Por ejemplo, rompía documentos que luego tenían que ser pegados con cintas adhesivas. Documentos oficiales que normalmente son entregados al Archivo Nacional se mezclaban con sus objetos personales en la residencia presidencial. Tuiteaba información clasificada, que podían ver periodistas y adversarios.

La decisión de llevarse documentos clasificados a Mar-a-Lago, encaja dentro de un viejo patrón del ex presidente.

En una ocasión Trump dio a funcionarios rusos información de fuentes israelíes acerca de la organización Estado Islámico.

En otra, tuiteó una imagen satelital de alta resolución de una aparente explosión en un centro espacial iraní, porque tenía “un claro derecho” a compartirla, al menos eso decía.

La ex secretaria de prensa de la Casa Blanca Stephanie Grisham dijo que Trump era “descuidado” en el manejo de información clasificada.

“Quería la publicidad”, dijo Grisham. “Es un ejemplo de lo poco que le importa poner vidas en peligro.

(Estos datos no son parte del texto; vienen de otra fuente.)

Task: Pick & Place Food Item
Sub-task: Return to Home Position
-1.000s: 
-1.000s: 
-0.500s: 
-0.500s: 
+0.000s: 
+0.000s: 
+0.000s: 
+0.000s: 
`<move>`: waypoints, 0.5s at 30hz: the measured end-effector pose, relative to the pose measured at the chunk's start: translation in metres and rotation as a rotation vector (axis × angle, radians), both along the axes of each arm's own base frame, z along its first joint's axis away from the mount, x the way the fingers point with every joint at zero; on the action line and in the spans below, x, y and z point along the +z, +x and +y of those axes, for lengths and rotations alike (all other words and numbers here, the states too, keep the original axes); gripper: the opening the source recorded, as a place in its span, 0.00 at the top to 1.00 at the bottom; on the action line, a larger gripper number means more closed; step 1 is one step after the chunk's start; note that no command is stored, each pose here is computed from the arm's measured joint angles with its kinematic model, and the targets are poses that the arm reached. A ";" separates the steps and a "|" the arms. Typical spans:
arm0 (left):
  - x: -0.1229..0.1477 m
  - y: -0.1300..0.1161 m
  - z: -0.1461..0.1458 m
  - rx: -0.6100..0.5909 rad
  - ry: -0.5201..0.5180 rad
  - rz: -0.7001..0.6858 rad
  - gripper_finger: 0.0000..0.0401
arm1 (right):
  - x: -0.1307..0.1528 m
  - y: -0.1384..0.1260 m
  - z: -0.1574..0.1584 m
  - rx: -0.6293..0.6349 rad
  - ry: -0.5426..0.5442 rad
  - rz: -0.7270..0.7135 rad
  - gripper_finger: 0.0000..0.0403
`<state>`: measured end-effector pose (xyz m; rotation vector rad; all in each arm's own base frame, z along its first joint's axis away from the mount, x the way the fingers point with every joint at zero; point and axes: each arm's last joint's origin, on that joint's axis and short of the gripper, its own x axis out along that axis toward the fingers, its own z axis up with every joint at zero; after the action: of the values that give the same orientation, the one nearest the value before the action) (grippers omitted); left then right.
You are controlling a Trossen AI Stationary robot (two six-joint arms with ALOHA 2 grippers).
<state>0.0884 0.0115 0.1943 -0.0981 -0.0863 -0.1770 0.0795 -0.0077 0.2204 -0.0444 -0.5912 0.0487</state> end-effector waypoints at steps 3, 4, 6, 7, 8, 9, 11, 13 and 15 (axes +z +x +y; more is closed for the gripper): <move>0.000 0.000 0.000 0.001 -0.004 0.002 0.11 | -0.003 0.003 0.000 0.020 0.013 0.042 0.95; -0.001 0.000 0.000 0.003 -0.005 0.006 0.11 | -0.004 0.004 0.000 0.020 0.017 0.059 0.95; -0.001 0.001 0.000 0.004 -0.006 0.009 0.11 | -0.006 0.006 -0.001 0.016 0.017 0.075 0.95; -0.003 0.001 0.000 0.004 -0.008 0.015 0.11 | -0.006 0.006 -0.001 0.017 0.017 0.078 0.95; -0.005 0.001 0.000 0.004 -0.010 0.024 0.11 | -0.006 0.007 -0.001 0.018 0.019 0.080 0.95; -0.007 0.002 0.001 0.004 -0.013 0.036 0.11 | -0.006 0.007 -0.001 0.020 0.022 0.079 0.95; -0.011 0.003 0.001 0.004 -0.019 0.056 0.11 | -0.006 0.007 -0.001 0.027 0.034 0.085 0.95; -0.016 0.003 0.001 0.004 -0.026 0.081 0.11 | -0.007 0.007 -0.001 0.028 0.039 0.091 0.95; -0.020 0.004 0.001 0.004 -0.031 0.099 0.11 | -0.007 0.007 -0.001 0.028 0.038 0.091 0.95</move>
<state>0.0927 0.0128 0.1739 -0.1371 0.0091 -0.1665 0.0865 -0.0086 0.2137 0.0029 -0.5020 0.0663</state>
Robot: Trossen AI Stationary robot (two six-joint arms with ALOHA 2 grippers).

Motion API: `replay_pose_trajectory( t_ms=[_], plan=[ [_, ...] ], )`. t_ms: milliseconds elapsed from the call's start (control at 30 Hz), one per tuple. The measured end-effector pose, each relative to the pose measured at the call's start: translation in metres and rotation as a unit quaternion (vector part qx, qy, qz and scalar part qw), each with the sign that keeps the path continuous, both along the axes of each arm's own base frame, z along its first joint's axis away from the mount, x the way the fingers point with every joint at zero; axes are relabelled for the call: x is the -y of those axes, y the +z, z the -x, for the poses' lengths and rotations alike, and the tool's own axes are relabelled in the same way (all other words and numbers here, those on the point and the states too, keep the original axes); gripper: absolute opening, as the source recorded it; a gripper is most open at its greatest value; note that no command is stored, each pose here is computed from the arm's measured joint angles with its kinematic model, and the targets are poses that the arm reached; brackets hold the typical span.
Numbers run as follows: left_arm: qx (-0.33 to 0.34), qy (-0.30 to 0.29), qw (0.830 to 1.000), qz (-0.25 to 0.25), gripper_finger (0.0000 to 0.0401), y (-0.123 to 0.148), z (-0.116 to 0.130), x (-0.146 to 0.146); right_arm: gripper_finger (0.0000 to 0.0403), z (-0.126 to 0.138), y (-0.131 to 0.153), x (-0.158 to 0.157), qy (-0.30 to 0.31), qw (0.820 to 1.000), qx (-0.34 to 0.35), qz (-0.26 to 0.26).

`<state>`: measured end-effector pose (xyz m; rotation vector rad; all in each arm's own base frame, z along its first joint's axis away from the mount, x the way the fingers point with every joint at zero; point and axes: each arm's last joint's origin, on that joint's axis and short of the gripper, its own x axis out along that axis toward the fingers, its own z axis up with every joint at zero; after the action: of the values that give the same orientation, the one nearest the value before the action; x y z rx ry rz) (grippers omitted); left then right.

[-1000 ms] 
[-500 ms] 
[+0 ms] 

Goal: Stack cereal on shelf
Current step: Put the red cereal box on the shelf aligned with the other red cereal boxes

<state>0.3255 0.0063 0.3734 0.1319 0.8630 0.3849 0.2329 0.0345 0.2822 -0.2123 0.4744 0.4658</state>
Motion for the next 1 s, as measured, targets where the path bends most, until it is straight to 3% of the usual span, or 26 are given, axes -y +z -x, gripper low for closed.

Era como si fuese un lindo juguete que le muestra a sus amigos para impresionarlos”.

Recordó un episodio que involucró a Conan, un perro de las fuerzas armadas que fue considerado un héroe por su papel en una redada en la que se mató al jefe de Estado Islámico Abu Bakr al-Baghdadi. Contó que antes de la llegada del perro a la Casa Blanca, se informó al personal que el perro no podía ser fotografiado porque ello podía poner en peligro a quienes trabajan con él. Pero Trump decidió que quería mostrarlo a la prensa.

La negativa de Trump a aceptar su derrota electoral hizo que la transición fuese caótica. Cuando finalmente decidió abandonar la Casa Blanca, no hubo mucho tiempo para empacar cosas y hacer una salida ordenada.

Bolton dice que no cree que Trump se haya llevado documentos clasificados con dolo, sino que los consideró “souvenirs”.